Furthermore, the consequences this may have for the world of advertising and marketing are obvious. If today it is already possible to roughly estimate a person's tastes and hobbies from their Google searches, perhaps in a future a car brand may know which model can attract us the most due to the fact that one day we made about twenty clicks on a network Social.

One of the paradoxes of this psychological evaluation methodology is that qualities that make us social and unique beings without the need for social interaction and applying generic rules on behavior human. This perspective can be so appealing to organizations that the University of Cambridge already have an application which allows you to see what your Facebook profile, tweets and other forms of fingerprint say about your psychological profile.

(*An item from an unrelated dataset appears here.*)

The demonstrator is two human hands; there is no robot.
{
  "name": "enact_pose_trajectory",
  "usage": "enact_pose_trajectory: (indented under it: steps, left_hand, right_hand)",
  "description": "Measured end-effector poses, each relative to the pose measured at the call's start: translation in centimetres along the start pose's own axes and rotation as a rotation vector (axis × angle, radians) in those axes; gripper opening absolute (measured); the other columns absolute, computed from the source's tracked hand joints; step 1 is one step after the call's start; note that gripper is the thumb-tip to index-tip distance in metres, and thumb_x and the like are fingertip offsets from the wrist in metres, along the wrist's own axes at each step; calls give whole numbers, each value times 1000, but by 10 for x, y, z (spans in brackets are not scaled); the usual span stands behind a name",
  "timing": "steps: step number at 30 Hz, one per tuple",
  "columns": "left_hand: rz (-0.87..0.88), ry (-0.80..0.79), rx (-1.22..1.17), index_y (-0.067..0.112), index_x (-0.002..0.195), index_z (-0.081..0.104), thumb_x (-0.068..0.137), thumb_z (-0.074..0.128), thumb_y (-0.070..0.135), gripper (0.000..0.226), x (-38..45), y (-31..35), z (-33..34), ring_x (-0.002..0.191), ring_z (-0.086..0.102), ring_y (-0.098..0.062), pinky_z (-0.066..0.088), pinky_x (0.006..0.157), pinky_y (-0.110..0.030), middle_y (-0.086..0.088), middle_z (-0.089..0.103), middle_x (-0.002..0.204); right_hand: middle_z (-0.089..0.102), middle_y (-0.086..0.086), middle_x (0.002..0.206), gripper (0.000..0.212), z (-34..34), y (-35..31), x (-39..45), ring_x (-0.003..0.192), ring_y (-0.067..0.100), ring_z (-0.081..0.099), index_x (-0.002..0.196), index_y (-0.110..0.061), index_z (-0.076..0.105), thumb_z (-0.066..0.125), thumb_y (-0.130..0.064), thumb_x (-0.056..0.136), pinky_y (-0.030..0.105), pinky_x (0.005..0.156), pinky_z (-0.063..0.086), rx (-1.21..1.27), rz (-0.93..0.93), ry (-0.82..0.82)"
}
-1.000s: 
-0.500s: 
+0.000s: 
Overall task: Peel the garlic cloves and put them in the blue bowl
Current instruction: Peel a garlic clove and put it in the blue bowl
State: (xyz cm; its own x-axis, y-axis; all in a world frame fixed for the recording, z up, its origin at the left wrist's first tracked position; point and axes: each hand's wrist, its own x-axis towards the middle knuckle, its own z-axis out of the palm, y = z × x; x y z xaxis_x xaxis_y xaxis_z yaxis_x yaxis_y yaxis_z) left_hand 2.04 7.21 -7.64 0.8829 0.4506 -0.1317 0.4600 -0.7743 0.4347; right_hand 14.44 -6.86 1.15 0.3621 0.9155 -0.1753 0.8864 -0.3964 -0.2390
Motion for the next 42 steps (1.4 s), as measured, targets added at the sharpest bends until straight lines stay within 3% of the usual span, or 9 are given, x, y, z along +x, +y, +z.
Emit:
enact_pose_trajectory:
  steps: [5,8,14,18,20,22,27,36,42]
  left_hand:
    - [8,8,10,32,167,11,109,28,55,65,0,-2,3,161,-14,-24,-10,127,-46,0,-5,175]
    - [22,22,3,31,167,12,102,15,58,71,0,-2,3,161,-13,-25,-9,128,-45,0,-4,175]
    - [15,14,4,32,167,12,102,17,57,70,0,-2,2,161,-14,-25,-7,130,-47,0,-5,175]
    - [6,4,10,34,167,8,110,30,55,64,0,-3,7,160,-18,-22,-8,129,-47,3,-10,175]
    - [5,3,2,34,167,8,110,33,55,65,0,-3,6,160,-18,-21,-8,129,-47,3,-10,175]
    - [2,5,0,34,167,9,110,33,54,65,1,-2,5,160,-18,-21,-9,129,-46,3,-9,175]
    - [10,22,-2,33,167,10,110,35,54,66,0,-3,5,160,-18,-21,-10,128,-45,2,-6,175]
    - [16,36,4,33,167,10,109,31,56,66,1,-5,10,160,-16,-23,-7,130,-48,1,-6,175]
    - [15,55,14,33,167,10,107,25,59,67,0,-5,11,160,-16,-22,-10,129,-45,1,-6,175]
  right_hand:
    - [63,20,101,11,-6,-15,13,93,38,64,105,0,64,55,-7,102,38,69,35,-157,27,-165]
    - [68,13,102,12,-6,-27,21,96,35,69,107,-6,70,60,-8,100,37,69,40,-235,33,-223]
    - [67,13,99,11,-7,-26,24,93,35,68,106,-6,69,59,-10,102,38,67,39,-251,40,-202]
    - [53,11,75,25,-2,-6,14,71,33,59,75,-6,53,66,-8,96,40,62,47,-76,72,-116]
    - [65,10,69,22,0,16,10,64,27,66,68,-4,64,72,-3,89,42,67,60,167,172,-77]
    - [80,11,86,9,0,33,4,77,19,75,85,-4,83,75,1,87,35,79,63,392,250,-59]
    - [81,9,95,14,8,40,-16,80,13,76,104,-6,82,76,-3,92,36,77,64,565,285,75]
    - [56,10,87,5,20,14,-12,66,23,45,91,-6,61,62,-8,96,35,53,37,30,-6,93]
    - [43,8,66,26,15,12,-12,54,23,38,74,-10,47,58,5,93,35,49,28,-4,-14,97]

One of the supposed advantages that can be read on its website is: “it avoids having to ask unnecessary questions”. How this methodology will affect privacy protection remains to be seen.

Big Data: Facebook and its database

In short, today it is possible that computers are increasingly capable of infer information about us that we have not disclosed at any time directly, and that this information is of a higher quality than that inferred by anyone. All this can be made possible, to a large extent, by the analysis of Big data on Facebook: the massive processing of data (personal or other) that we provide of our own free will. The team of researchers talks about this qualitative leap in the conclusions of their article:

Popular culture has come to represent robots that outperform humans when it comes to making psychological inferences. In the movie Her, for example, the protagonist falls in love with his operating system. Through the management and analysis of his fingerprint, his computer can understand and react to his thoughts and needs much better than other humans, including his girlfriend and his closest friends. Our research, together with advances in robotics, provides empirical evidence that this situation hypothetical is becoming increasingly possible as assessment tools mature digital.

What will computing be capable of when a computer is capable of reading not only Facebook pages, but also photographs and texts with the same level of accuracy? Will we be beings without any mystery in the eyes of mass-produced processors? If this form of understanding of the human being that machines can reach in the future reflects our essence as sentient and unique people, it is something worth reflecting on.

Bibliographic references:

  • Youyou W., Kosinski, M. and Stillwell, D. (2015). Computer-based personality judgments are more accurate than those made by humans. PNAS 112 (4), pp. 1036 – 1040.